TACT consists of four main programs: MAKBAS and MERGEBAS, which
create the textual database from a raw text; TACT itself, the inquiry
program, which works with the textual database and both creates and
maintains a separate database for the categories that the user has
created; and COLLGEN, which searches a database and outputs all
phrases that occur more than a specified number of times. The system
has in part been inspired by John B. Smith's ARRAS, to whom grateful
acknowledgement is extended for his past encouragement. The system
also expects text encoding such as used for both Oxford Concordance
Program and WordCruncher but does not support SGML-like encoding
yet.
 
Users begin with a stable text, encode it and then run MAKBAS against
the encoded text to produce the database. With TACT they can then
retrieve segments of text according to word form, with or without
`wildcards' (including character classes and other features of regular
expressions). Words may be retrieved by frequency or similarity to a
given string, or according to categories (collections of word-forms
that are labelled by the user with a metatextual name, representing,
for instance, themes or any other conceptual feature recognized by
the user). Categories -- the name belongs to John B. Smith -- may be
constructed of categories, so that hierarchical structures or significant
conjunctions can be represented.  Requests for character-strings can
specify user labels or codes that identify their their location, for
example, the title of work, chapter heading, speech, speaker, stanza,
etc.  TACT can also search for word forms by co-occurrence or
adjacency and can employ Boolean operators. Search requests may be
stored in ASCII rule files, which can in part handle the problem of
lemmatization.
 
Text can be displayed as plain text, KWIC (keyword-in-context)

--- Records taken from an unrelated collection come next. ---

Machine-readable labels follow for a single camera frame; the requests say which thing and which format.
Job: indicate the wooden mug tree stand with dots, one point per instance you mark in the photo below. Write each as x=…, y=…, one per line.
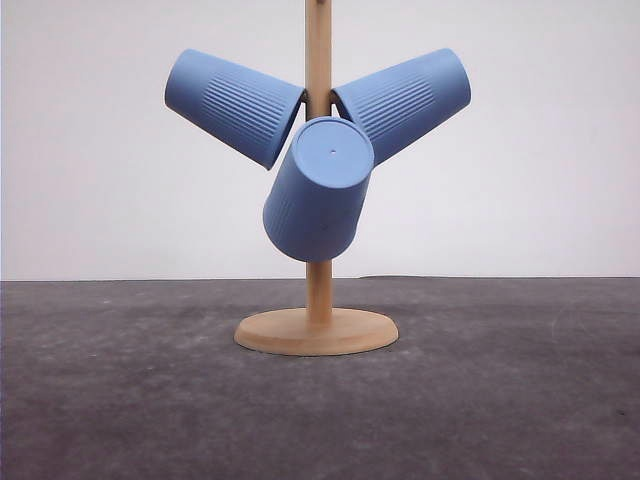
x=318, y=330

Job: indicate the blue ribbed cup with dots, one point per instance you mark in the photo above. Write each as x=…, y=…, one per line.
x=395, y=105
x=315, y=204
x=251, y=113

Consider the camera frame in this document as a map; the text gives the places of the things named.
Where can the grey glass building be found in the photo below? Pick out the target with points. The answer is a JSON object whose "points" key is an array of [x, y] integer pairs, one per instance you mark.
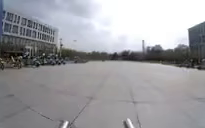
{"points": [[202, 38]]}

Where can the grey concrete paved plaza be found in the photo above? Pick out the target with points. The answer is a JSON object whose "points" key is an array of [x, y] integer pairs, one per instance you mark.
{"points": [[103, 90]]}

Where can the tall chimney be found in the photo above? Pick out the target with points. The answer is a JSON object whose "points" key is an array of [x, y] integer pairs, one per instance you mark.
{"points": [[143, 46]]}

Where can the white building with window rows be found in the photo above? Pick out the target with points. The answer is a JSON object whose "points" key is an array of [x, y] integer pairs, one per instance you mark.
{"points": [[26, 31]]}

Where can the row of parked bicycles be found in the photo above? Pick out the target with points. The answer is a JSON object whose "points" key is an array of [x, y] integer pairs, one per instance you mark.
{"points": [[26, 60]]}

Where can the lamp pole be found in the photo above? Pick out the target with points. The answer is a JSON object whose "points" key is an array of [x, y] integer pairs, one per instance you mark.
{"points": [[60, 47]]}

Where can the row of trees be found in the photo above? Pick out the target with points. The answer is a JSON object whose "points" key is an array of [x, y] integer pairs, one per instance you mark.
{"points": [[130, 54]]}

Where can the robot's own part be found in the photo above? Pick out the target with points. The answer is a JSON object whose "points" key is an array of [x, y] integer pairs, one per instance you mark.
{"points": [[128, 123], [63, 124]]}

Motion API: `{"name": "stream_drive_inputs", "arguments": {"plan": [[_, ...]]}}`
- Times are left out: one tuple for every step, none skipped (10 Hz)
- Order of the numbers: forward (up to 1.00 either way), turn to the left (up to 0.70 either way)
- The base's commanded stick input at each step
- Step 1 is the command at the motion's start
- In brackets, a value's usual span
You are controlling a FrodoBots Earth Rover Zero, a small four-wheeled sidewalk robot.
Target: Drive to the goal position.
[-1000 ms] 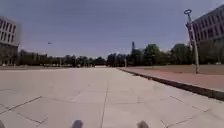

segments, simple distribution graphs (showing how the occurrence of a
set of locations are distributed through the text, or among various
structural divisions), or as an index showing only a list of
locations where the event occurred, with a one-line context.  The
displays in TACT are linked so that, for example, the user can go
directly from a position in a distribution graph to the text it
represents. A recent display can show all collocates to the
selected positions in the text -- with collocates ordered by their
Z-score.
 
The system is multilingual and supports the extended ASCII character
set of the IBM PC. With tools that extend the character set displays on
EGA screens (e.g., the Duke Language Toolkit, or the screen and
keyboard translation portion of AcademicFont), it can handle languages
such as Greek and Old English, but not Hebrew, Arabic and languages
with ideographic characters such as kanji, by allowing for proper
alphabetization, convenient keyboard entry, and printing on devices
that require special `escape codes' to produce non-ASCII characters --
even if these sequences are different from those that would be used to
enter the character from the keyboard, or display it on screen.
Finally, TACT includes a record and playback facility so that a user
can save for automatic replay a given session with the program.
 
Developers:  John Bradley and Lidio Presutti
             University of Toronto Computing Services (UTCS),
             Room 201, 4 Bancroft Ave.,
             Toronto, Ont. M5S 1A1, Canada.
 
(416) 978--3995; BRADLEY @ VM.UTCS.UTORONTO.,CA (Bradley).
(416) 978--5130; LIDIO @ VM.UTCS.UTORONTO.CA (Presutti).
FAX: (416) 978--7159. Supported by IBM Canada.
 
They will answer questions and welcome suggestions for
new features.
 
Vendor: TACT Distribution, Centre for Computing in the Humanities,
             Robarts Library, Room 14297A, University of Toronto,
             Toronto, Ont. M5S 1A5, Canada.
 
Attn: Elke Rudman. CCH @ UTOREPAS.BITNet. Distribution at cost: $30
Can or $25 US for vers. 1.2 and a printed, bound manual.
Non-commercial users are welcome to distribute copies of the program
freely and without permission from the developers.